Zero-Knowledge Boundary

What the server can and cannot observe — the structural guarantees that prevent server access to sensitive data.

The platform is built so the server has no access to sensitive document content, encryption keys, or the relationships between users, documents, and grants. This is enforced by the architecture, not by policy.

The Zero-Knowledge Promise

When we say the platform is zero-knowledge, we mean that the server cannot access the plaintext content of your documents, your search queries, your sensitive metadata, or the cryptographic associations between the people you share with. The server stores ciphertext, wrapped keys, blind tokens, and operational metadata — it cannot interpret the sensitive parts of what it handles.

This is a structural guarantee, not a configuration option:

Your encryption keys are created on your device and never leave it in unencrypted form
Sensitive plaintext processing — decryption, OCR, verification, search index generation — happens inside a hardware-isolated secure enclave that server operators cannot access
Sensitive stored relationships use blind tokens — one-way HMAC tokens replace plaintext user, document, and entity identifiers in the tables where those associations would be most sensitive

What The Server Can See

The server is not completely blind.
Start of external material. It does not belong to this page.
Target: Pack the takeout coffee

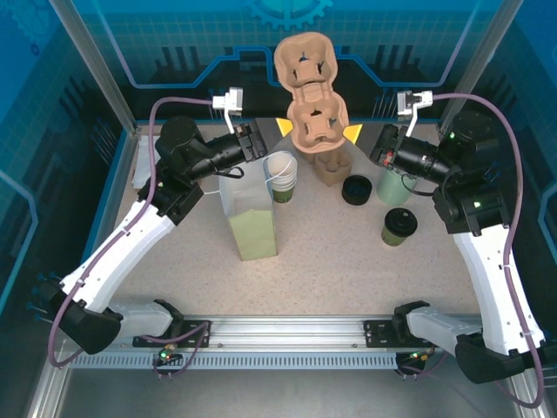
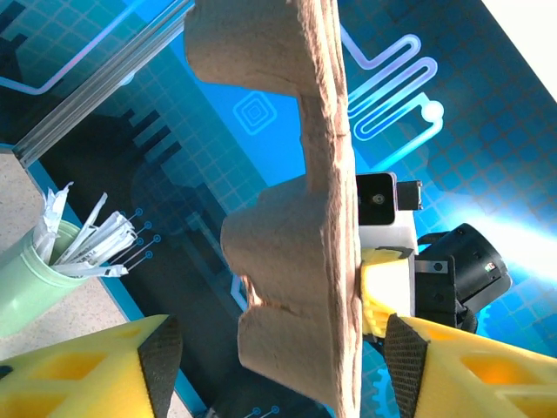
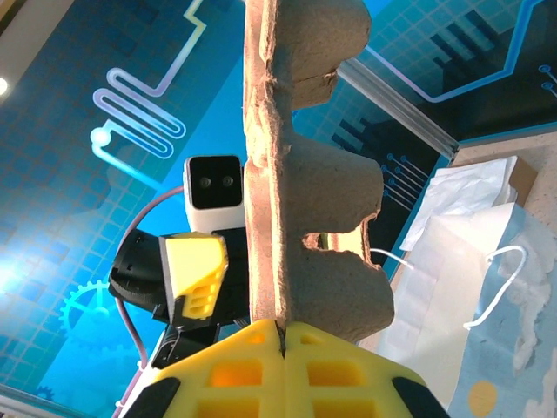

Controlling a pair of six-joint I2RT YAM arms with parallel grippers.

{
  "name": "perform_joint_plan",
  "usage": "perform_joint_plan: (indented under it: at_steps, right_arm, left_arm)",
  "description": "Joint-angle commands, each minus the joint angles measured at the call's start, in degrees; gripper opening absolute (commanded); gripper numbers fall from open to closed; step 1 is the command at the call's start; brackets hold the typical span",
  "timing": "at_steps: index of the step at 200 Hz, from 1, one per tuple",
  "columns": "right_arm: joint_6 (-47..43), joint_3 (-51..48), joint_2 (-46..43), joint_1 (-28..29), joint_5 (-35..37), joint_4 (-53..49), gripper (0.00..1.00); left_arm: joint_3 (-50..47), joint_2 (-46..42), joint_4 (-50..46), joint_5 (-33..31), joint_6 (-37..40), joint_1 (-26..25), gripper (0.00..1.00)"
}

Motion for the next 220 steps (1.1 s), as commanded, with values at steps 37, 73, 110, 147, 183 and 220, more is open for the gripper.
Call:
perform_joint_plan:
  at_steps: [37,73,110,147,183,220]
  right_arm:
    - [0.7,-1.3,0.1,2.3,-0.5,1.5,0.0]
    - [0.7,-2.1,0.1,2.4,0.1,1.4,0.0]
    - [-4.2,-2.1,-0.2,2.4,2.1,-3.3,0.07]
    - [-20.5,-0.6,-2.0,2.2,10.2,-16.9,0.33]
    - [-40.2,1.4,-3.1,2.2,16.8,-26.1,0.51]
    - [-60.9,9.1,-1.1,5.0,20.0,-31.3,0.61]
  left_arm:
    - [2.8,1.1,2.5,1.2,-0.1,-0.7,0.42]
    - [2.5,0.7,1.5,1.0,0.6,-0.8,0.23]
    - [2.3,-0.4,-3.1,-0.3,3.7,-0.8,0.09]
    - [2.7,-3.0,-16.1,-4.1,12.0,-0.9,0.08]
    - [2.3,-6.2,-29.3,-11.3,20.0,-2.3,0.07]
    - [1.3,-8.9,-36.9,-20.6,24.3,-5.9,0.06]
It needs certain information to function:

A login bucket index — a 13-bit integer (0–8191) derived from your email via an Oblivious Pseudorandom Function (OPRF). The server uses this index to retrieve login candidates but cannot reverse it to learn your email. No plaintext email is stored — your email address is stored only as client-side encrypted ciphertext that the server cannot decrypt
When actions happen — timestamps for uploads, shares, and searches are recorded for operational purposes
Coarse document size — a rough size category (not the exact byte count) is stored for storage management
Processing status — whether a document is uploading, processing, ready, unsupported, or failed
Resource identifiers — some route paths and tables retain plaintext identifiers where tokenization has not yet been applied (see below)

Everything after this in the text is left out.